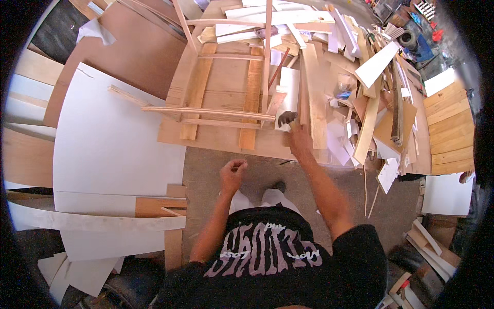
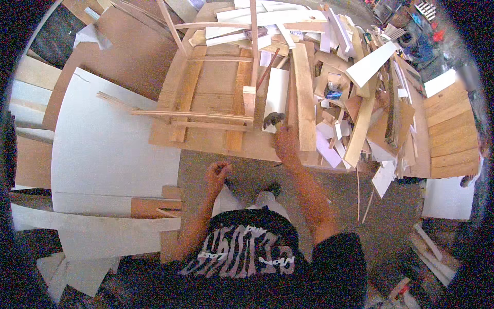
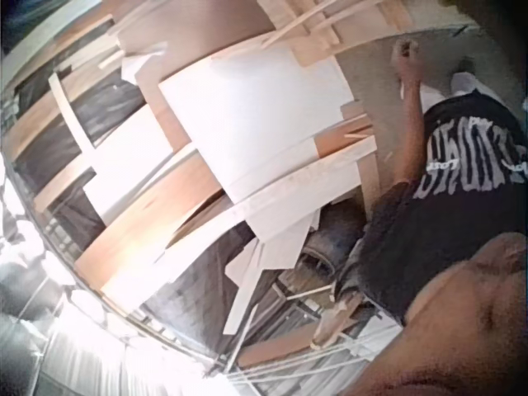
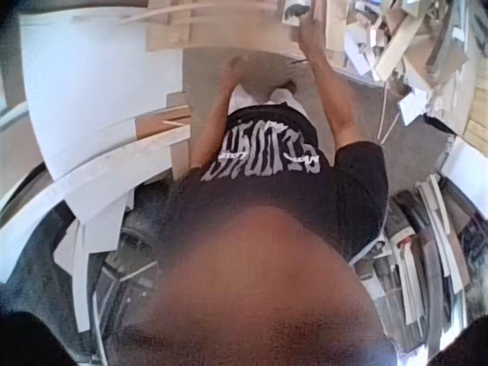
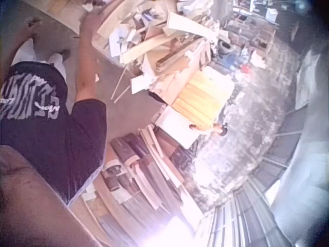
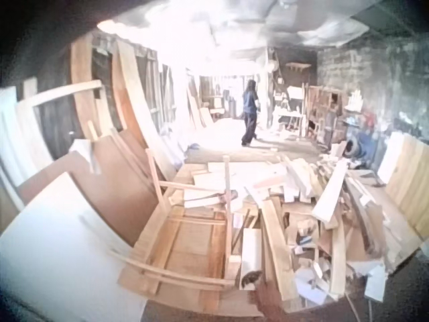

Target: The person builds a wooden chair by hammering frame pieces together with a hammer, lifting and turning the wooden frame, fitting wooden planks across the structure, and hammering the planks into place.

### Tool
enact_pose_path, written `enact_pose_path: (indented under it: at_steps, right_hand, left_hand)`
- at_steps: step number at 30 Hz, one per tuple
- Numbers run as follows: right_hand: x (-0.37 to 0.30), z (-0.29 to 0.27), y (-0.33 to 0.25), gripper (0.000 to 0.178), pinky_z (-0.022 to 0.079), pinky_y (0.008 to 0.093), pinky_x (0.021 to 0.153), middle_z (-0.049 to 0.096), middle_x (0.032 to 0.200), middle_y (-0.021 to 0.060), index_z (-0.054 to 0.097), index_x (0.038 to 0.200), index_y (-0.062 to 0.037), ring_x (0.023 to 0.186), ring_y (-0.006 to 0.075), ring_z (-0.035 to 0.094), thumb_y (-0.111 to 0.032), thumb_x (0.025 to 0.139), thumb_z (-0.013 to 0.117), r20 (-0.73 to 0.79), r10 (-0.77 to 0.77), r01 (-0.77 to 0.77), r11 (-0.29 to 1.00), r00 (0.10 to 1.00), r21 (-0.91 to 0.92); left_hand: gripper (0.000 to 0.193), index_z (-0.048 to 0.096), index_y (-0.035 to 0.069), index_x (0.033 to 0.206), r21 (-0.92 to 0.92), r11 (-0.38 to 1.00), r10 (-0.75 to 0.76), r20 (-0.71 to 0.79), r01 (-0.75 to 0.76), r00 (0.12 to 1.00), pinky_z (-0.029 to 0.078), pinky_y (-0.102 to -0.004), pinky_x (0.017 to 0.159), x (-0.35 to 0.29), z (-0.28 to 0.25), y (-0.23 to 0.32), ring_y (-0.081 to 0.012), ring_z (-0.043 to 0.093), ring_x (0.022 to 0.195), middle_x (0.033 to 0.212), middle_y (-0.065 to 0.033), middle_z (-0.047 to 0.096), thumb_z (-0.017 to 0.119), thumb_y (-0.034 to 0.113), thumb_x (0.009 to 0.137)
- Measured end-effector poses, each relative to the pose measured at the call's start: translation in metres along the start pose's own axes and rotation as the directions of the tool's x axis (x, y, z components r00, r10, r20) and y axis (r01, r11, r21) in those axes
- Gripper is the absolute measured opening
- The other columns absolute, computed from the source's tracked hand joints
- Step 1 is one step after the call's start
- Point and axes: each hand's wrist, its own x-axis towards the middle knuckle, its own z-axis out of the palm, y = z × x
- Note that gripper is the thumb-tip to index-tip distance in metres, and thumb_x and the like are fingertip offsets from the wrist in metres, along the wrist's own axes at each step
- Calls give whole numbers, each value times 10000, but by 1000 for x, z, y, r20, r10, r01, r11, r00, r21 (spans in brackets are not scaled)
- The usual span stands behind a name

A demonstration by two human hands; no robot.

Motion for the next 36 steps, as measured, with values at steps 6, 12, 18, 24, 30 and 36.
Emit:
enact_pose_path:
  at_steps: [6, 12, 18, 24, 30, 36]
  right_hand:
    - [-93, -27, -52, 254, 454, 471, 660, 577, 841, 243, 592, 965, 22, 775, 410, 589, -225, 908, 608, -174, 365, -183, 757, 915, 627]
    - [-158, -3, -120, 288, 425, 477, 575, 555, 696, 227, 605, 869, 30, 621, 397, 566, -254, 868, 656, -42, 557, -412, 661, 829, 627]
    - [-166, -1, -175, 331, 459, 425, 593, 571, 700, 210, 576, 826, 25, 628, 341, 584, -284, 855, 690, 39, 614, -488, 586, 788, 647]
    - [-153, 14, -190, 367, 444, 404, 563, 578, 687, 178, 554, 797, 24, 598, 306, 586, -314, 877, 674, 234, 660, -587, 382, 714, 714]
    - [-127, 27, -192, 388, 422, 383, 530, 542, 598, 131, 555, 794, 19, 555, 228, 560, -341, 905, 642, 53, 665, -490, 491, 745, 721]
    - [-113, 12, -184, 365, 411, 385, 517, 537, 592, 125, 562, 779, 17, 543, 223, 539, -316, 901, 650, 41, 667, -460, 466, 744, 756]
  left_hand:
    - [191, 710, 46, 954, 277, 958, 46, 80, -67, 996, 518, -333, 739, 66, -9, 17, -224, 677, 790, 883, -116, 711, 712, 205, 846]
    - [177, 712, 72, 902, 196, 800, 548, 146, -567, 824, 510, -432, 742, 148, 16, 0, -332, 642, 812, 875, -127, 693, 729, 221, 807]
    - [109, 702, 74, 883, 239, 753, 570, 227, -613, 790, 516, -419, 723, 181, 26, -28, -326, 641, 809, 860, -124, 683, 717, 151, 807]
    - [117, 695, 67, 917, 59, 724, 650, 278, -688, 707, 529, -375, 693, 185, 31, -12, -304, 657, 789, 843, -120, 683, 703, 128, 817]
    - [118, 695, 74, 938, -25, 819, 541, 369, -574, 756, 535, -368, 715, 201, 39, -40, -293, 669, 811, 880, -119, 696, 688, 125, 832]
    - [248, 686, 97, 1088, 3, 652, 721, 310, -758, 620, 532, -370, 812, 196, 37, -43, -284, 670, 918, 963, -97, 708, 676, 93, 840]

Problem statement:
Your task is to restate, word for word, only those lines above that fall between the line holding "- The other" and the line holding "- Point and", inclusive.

Result of this task:
- The other columns absolute, computed from the source's tracked hand joints
- Step 1 is one step after the call's start
- Point and axes: each hand's wrist, its own x-axis towards the middle knuckle, its own z-axis out of the palm, y = z × x

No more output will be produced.